KO slides to two month lows despite top and bottom line beat
Coca-Cola (KO) reported better-than-expected Q3 results, with EPS of $0.77 beating estimates of $0.74, and revenue of $11.9 billion surpassing the $11.6 billion consensus. The company saw a 9% organic revenue growth, driven by a 10% increase in price/mix, though global unit case volume declined by 1%. Coca-Cola maintained its full-year guidance, expecting adjusted EPS to grow by 5%-6% in 2024.
Shares slipped lower following the news. This has more to do with the downside trajectory of consumer staples rather than a reflection of the results. There is support at the $68 level as it holds the lower end of the Bollinger band on the daily and the 20-day MA on the weekly chart. A failure to hold this level will set up a test of the 200-day MA at $64.
Operating margins were affected by one-time charges, including a $919 million remeasurement of contingent consideration for its acquisition of fairlife, LLC. Despite this, comparable operating margins improved to 30.7%, up from 29.7% last year. The company highlighted that currency headwinds impacted both operating income and EPS performance, with EPS declining 7% year-over-year to $0.66.
Regionally, Europe, the Middle East, and Africa saw a 2% decline in unit case volume, driven by declines in key products like Trademark Coca-Cola and sparkling flavors. Price/mix grew 9% due to inflation-driven pricing actions, but operating income faced a 12-point currency headwind.
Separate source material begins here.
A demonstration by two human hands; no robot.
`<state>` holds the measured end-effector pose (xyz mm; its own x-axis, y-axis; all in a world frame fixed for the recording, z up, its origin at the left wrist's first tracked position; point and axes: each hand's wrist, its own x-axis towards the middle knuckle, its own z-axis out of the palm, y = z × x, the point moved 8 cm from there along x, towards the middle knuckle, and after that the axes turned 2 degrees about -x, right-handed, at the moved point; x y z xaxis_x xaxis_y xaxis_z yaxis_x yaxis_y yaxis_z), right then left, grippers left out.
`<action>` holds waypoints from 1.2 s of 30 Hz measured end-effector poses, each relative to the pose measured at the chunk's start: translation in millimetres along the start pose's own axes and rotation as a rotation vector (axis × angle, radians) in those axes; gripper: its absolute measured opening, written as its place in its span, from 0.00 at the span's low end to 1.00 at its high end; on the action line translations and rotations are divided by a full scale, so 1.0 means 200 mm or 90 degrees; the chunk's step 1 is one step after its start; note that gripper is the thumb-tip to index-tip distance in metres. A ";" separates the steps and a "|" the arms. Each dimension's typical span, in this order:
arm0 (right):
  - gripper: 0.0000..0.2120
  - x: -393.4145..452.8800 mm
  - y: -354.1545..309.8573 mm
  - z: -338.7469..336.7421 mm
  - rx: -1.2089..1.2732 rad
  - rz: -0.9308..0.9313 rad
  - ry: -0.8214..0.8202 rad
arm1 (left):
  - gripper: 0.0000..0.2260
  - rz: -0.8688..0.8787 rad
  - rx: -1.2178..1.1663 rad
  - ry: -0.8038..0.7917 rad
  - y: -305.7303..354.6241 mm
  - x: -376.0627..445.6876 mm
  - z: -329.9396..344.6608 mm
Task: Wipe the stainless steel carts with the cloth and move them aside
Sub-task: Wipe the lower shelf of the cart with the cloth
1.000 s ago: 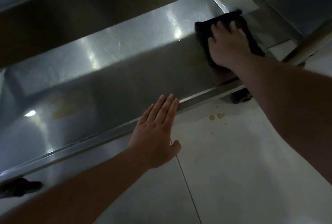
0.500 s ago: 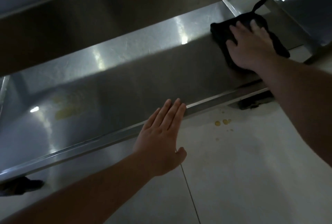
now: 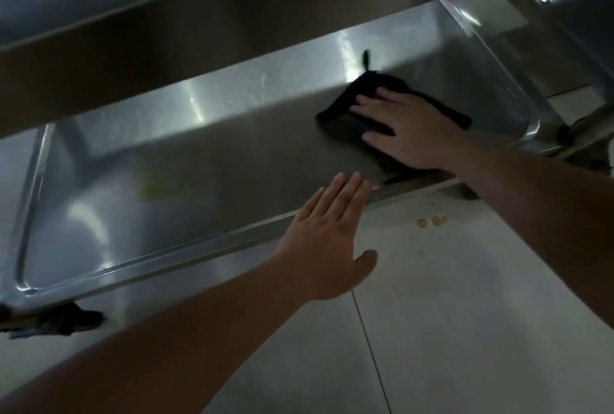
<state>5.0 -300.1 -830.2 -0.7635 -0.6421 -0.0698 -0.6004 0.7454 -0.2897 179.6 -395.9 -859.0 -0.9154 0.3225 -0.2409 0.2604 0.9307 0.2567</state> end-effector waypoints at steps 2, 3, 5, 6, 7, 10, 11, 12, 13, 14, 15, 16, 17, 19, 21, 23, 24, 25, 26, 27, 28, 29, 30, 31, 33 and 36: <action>0.29 -0.07 0.23 -0.06 -0.013 0.115 0.043 | 0.40 -0.007 -0.022 0.020 -0.01 -0.01 -0.02; 0.29 -0.08 0.31 -0.08 -0.019 0.171 0.055 | 0.39 -0.025 -0.012 0.039 -0.04 -0.03 -0.03; 0.30 -0.07 0.43 -0.10 -0.022 0.294 0.071 | 0.39 -0.081 0.008 0.071 -0.10 -0.12 -0.03; 0.31 -0.04 0.43 -0.09 -0.013 0.365 0.070 | 0.39 -0.118 0.012 0.083 -0.15 -0.20 -0.03; 0.31 0.00 0.41 -0.08 0.001 0.433 0.072 | 0.40 -0.151 0.017 0.100 -0.20 -0.29 -0.02; 0.32 0.20 0.11 0.00 0.034 0.473 0.057 | 0.41 -0.232 0.048 0.125 -0.37 -0.57 0.00; 0.31 0.30 -0.05 0.04 0.037 0.429 0.043 | 0.41 -0.250 0.055 0.114 -0.43 -0.64 0.00; 0.31 0.38 -0.23 0.08 0.034 0.373 0.028 | 0.41 -0.259 0.060 0.096 -0.48 -0.69 0.01; 0.31 0.44 -0.42 0.13 0.029 0.308 0.011 | 0.42 -0.258 0.062 0.077 -0.52 -0.72 0.02; 0.31 0.48 -0.61 0.18 0.022 0.237 -0.007 | 0.42 -0.248 0.060 0.059 -0.54 -0.74 0.02; 0.31 0.50 -0.79 0.22 0.012 0.162 -0.027 | 0.43 -0.232 0.054 0.047 -0.56 -0.74 0.02; 0.30 0.50 -0.95 0.27 0.000 0.083 -0.046 | 0.44 -0.217 0.044 0.038 -0.56 -0.73 0.03; 0.30 0.47 -1.06 0.30 -0.010 0.005 -0.062 | 0.44 -0.208 0.033 0.028 -0.57 -0.73 0.02; 0.29 0.37 -1.14 0.32 -0.018 -0.114 -0.074 | 0.44 -0.189 0.010 0.019 -0.58 -0.72 0.02; 0.28 0.28 -1.05 0.29 -0.018 -0.148 -0.048 | 0.43 -0.170 0.007 0.020 -0.63 -0.75 -0.01; 0.27 0.24 -0.85 0.23 -0.023 -0.095 0.001 | 0.42 -0.182 0.023 0.021 -0.75 -0.84 -0.03; 0.26 0.23 -0.72 0.19 -0.025 -0.037 0.024 | 0.42 -0.205 0.033 0.027 -0.84 -0.89 -0.04; 0.26 0.22 -0.60 0.15 -0.023 0.039 0.040 | 0.41 -0.243 0.037 0.039 -0.93 -0.95 -0.05; 0.27 0.22 -0.49 0.13 -0.019 0.121 0.052 | 0.41 -0.291 0.025 0.058 -1.03 -1.02 -0.07; 0.28 0.22 -0.43 0.12 -0.016 0.204 0.062 | 0.40 -0.342 -0.001 0.082 -1.14 -1.08 -0.09; 0.29 0.23 -0.40 0.12 -0.018 0.284 0.073 | 0.40 -0.384 -0.029 0.109 -1.23 -1.13 -0.10; 0.29 0.24 -0.40 0.13 -0.019 0.359 0.084 | 0.39 -0.417 -0.047 0.132 -1.31 -1.17 -0.11; 0.30 0.27 -0.43 0.16 -0.016 0.423 0.090 | 0.39 -0.442 -0.059 0.147 -1.38 -1.19 -0.12; 0.31 0.30 -0.49 0.19 -0.008 0.469 0.088 | 0.39 -0.459 -0.069 0.154 -1.42 -1.21 -0.12; 0.32 0.42 -0.68 0.26 0.010 0.483 0.067 | 0.39 -0.472 -0.082 0.164 -1.46 -1.22 -0.10; 0.31 0.64 -1.11 0.35 0.003 0.328 0.021 | 0.38 -0.468 -0.082 0.178 -1.44 -1.21 -0.09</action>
<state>57.4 -559.0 -841.7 -0.9669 -0.1858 -0.1750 -0.1433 0.9625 -0.2304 320.3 -745.7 -858.0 -0.8861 -0.4380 -0.1515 -0.4627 0.8552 0.2334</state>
In Latin America, unit case volume remained flat, with price/mix increasing by 21%, driven primarily by inflationary pricing in Argentina.
North America's unit case volume remained flat as well, with growth in certain products offset by declines in others. Price/mix improved by 11%, driven by favorable mix and pricing actions. Operating income grew 10%, bolstered by strong organic revenue growth, though higher input costs and marketing investments were noted.
In Asia Pacific, unit case volume fell by 2%, but price/mix grew by 7%. The region was challenged by declines in water, sports, coffee, and tea segments. Operating income fell by 7%, with a substantial 18-point currency headwind, but on a currency-neutral basis, income grew by 12%.
Coca-Cola gained value share in total non-alcoholic ready-to-drink (NARTD) beverages in several regions, including the Philippines, Japan, and South Korea. However, the company lost share in Latin America, particularly in Mexico and Brazil, which impacted overall performance in the region.
Despite headwinds in certain segments and regions, Coca-Cola continues to see solid organic revenue growth, driven by pricing strategies and strong market presence. The company’s strong cash flow generation and ongoing efforts to manage costs provide a stable foundation for continued growth, as reflected in its reaffirmed guidance for 2024.